La commission est mixte, entre hommes et femmes mais aussi entre sportifs valides et handicapés. On se réunit et on se fait challenger par les équipes de Paris 2024 sur tous les sujets qui concernent le parcours athlètes. On peut parler d’accessibilité, de nourriture, de literie, d’événements sportifs, de médias, de sécurité… Tout ce qui concerne les athlètes. La commission a juste vocation à s’assurer que les Jeux soient organisés avec rigueur et engagement. Après, on sait très bien que l’organisme payeur est le CIO et que c’est d’abord les Jeux olympiques et ensuite les Jeux paralympiques. À part peut-être Londres en 2012, aucun pays n’a réussi à les mettre sur un même pied d’égalité.

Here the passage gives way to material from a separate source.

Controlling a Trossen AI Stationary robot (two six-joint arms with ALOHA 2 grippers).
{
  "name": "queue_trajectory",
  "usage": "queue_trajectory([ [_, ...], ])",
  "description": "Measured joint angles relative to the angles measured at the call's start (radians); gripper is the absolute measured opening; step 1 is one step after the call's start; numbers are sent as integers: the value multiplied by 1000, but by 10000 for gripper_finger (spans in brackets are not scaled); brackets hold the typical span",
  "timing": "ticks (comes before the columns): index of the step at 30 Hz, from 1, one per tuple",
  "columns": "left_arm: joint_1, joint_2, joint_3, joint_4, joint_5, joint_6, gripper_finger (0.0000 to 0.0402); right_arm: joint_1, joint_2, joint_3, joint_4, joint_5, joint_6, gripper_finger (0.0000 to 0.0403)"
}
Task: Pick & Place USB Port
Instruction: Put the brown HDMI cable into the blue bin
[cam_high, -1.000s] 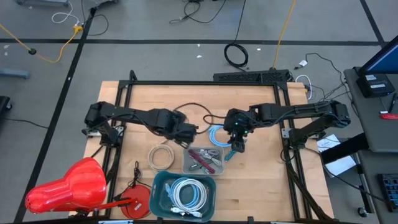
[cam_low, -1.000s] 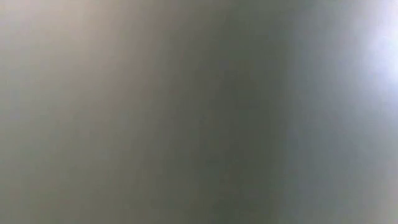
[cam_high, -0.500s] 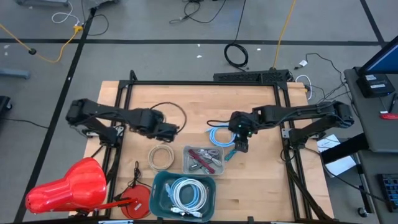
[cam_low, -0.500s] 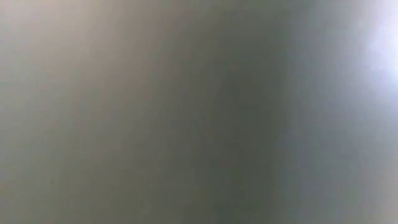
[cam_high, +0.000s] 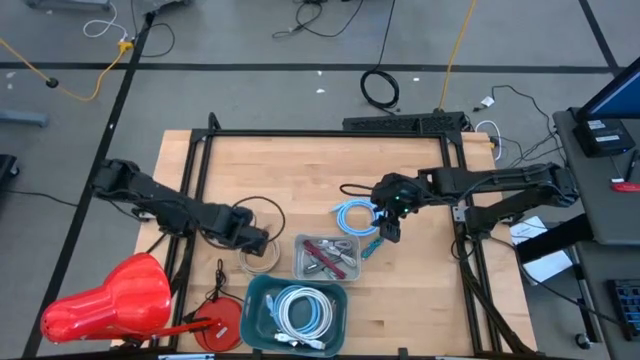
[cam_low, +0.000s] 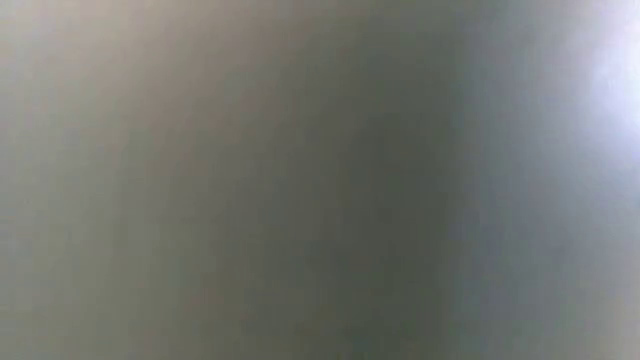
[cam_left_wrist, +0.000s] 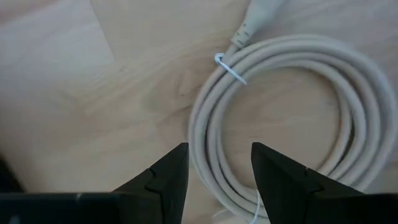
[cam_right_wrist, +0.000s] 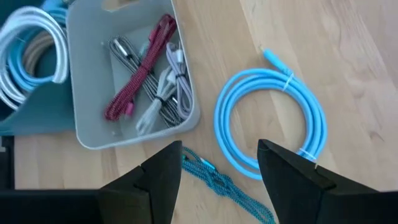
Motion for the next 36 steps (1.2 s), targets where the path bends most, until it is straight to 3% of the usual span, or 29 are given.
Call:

Comment expliquez-vous cela ?

C’est toujours pareil : la visibilité. Il faut en parler, montrer le parasport toute l’année, parler du handicap avec la juste approche, ne pas être dans le misérabilisme ou dans le concept de super-héros. Il faut arriver à une banalisation de la différence en en parlant normalement, comme les autres. C’est un gros enjeu, pas que médiatique mais aussi au niveau du législateur et dans la vie de tous les jours.

Source FRANCE INFO.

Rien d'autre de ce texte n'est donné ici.